AIM OF THE EXERCISE: For the entries below, the expected answer is the line with "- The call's", the line with "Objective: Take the", and every line between them, exactly as written, and nothing more.

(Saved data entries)
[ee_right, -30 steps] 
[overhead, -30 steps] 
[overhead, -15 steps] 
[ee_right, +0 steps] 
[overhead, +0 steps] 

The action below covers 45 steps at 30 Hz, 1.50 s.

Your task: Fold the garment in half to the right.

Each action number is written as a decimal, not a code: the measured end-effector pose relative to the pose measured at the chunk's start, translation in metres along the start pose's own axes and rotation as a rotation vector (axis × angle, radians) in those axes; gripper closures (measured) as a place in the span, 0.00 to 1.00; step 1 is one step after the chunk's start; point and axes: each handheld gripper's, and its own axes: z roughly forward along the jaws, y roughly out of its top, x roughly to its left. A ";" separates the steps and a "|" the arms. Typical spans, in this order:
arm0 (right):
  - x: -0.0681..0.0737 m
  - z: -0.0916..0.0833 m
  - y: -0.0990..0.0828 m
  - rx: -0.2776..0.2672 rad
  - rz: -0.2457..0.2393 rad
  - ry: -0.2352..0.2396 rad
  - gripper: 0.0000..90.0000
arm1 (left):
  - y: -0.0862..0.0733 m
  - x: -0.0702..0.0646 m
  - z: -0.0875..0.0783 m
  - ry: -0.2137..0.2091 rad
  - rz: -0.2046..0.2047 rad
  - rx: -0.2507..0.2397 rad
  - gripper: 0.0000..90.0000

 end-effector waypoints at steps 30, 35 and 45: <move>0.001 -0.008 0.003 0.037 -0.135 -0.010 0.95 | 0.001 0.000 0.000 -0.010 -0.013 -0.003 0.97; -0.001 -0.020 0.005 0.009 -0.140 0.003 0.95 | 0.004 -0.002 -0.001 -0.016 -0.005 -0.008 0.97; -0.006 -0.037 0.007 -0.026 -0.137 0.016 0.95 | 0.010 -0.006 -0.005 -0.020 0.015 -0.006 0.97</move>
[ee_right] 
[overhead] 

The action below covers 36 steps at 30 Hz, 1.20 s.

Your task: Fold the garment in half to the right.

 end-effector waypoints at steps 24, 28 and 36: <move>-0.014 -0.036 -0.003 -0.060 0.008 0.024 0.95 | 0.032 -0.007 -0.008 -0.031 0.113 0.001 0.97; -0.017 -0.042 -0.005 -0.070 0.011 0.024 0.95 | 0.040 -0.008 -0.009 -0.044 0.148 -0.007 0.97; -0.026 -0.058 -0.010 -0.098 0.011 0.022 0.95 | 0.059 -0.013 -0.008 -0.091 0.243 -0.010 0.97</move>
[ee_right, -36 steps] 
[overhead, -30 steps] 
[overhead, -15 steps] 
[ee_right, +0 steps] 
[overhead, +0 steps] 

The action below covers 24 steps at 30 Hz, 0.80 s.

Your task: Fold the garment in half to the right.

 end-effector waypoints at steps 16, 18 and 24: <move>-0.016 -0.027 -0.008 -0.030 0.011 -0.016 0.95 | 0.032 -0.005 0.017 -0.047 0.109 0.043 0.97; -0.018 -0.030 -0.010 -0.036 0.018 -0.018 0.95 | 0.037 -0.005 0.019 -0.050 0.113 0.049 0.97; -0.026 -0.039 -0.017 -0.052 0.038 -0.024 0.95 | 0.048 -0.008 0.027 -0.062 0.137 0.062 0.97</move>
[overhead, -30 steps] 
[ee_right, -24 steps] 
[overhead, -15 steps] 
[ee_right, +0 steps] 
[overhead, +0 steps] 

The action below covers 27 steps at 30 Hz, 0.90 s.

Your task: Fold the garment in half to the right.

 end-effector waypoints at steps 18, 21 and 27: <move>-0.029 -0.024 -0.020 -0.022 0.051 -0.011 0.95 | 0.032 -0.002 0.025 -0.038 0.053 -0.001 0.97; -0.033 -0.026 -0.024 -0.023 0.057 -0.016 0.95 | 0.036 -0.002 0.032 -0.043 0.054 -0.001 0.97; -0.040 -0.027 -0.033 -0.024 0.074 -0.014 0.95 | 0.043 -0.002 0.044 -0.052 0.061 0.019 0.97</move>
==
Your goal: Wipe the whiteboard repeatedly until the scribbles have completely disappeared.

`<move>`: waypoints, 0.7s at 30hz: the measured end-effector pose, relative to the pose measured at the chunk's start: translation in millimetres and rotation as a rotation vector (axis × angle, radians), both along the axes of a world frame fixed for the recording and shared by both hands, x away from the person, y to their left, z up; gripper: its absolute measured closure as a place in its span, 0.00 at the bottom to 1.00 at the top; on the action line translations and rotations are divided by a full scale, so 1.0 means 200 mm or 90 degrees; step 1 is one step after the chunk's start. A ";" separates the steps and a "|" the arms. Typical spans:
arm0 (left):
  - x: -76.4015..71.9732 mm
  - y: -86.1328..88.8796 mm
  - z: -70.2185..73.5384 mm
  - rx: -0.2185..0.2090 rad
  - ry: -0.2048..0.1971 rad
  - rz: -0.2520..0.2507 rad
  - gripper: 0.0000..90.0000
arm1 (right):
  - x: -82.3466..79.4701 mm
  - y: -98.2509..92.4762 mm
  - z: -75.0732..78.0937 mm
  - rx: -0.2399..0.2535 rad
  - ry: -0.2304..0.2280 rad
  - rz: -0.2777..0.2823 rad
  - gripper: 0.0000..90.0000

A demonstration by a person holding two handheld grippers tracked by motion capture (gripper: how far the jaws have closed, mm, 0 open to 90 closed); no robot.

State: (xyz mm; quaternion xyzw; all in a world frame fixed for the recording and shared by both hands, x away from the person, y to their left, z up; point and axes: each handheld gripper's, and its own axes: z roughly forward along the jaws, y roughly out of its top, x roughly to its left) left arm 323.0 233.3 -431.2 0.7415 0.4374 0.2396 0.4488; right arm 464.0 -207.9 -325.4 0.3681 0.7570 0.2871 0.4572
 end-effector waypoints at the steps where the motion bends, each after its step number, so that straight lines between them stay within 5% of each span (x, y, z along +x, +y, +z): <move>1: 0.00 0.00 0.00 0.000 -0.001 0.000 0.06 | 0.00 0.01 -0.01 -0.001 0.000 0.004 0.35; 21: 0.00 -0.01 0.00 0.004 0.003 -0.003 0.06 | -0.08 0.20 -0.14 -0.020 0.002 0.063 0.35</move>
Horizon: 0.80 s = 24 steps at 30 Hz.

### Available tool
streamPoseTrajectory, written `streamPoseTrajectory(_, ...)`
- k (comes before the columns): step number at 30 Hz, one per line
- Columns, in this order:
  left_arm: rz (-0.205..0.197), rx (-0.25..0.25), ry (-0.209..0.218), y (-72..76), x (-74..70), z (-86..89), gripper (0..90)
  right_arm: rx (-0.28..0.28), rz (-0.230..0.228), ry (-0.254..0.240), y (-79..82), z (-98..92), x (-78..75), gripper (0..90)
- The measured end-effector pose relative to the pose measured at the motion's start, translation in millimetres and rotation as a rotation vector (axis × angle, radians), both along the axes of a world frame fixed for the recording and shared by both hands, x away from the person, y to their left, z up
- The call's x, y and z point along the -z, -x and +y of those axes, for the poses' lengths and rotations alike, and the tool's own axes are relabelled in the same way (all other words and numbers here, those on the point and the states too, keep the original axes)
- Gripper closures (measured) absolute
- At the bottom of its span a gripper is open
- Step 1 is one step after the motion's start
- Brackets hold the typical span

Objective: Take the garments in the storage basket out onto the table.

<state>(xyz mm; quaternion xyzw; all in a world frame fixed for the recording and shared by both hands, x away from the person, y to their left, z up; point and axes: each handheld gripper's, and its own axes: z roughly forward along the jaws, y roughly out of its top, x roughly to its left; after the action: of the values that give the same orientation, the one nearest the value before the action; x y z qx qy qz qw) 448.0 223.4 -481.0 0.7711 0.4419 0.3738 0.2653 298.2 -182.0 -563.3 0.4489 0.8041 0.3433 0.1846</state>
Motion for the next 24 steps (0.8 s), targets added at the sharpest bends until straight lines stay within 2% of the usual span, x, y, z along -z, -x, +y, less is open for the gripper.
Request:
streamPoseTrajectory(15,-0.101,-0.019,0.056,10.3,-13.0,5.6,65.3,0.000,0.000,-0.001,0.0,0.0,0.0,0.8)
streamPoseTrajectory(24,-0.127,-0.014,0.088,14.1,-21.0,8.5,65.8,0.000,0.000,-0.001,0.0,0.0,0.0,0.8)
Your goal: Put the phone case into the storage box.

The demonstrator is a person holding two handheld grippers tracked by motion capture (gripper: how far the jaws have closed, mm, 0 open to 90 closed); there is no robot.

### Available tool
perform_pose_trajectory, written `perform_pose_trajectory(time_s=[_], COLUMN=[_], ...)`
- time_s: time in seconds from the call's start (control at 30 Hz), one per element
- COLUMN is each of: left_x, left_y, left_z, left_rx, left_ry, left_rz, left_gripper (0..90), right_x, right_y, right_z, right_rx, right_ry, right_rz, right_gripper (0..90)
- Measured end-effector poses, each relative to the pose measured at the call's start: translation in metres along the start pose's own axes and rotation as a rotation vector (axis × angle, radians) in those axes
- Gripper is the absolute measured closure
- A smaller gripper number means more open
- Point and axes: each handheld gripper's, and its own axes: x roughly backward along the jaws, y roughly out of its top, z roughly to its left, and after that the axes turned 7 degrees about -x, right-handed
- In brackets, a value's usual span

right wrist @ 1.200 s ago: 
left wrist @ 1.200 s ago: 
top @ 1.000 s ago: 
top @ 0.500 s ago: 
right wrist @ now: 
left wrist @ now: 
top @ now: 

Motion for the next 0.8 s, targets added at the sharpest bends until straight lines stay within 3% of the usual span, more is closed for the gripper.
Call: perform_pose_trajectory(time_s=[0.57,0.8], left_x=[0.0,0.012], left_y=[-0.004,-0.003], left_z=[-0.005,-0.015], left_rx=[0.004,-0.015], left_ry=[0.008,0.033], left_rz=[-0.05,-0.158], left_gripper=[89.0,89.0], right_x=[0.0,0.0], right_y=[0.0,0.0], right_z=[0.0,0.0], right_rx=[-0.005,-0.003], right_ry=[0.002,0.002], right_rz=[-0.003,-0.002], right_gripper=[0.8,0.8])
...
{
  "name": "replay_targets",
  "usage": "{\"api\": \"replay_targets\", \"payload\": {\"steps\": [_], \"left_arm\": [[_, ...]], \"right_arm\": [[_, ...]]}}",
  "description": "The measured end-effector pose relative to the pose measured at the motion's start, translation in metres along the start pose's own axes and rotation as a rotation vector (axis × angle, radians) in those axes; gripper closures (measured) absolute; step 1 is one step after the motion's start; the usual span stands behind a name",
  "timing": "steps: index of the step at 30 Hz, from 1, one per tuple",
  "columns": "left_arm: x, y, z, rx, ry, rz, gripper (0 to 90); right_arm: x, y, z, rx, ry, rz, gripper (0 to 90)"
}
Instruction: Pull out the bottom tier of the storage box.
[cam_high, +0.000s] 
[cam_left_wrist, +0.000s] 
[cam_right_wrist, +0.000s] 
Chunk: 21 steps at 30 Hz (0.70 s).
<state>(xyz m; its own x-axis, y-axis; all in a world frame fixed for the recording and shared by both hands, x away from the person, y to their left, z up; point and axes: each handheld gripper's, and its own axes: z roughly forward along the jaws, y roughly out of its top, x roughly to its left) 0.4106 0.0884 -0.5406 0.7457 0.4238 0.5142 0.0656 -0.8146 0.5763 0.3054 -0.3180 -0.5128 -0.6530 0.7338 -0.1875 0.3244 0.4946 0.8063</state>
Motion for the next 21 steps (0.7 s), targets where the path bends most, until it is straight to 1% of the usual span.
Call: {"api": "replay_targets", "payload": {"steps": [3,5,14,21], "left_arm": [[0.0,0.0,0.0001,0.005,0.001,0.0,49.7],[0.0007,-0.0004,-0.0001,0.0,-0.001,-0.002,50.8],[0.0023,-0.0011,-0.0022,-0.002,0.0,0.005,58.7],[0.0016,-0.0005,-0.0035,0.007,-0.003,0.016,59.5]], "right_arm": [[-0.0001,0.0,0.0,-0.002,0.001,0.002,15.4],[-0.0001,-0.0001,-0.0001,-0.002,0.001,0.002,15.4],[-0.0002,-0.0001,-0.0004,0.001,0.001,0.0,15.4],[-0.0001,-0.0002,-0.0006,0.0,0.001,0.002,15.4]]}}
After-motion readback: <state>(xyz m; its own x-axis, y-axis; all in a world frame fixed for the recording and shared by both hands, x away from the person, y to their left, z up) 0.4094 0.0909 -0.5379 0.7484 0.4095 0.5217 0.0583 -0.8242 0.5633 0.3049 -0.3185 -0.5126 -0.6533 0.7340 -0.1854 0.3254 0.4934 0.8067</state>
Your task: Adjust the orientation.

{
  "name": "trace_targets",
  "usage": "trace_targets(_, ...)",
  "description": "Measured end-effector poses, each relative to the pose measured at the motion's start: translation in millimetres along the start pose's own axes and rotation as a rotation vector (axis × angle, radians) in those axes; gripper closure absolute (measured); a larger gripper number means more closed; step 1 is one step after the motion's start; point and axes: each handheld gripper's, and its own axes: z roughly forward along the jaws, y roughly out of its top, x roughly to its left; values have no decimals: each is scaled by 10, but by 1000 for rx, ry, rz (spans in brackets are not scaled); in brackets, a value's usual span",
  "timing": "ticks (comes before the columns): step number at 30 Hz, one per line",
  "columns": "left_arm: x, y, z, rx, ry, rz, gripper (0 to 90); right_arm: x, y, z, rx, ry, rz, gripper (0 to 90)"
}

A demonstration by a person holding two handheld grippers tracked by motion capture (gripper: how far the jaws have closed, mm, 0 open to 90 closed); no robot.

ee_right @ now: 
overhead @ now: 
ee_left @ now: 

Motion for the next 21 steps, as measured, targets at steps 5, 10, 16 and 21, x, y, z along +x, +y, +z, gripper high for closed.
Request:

RESPONSE TO THE TASK:
- The call's x, y and z point along the -z, -x and +y of those axes, for the poses' lengths and rotations alike, and the tool's own axes are relabelled in the same way (all other words and numbers here, those on the point and the states too, keep the original axes)
- Gripper closures (measured) absolute
- At the bottom of its span a gripper is open
- Step 1 is one step after the motion's start
- Brackets hold the typical span

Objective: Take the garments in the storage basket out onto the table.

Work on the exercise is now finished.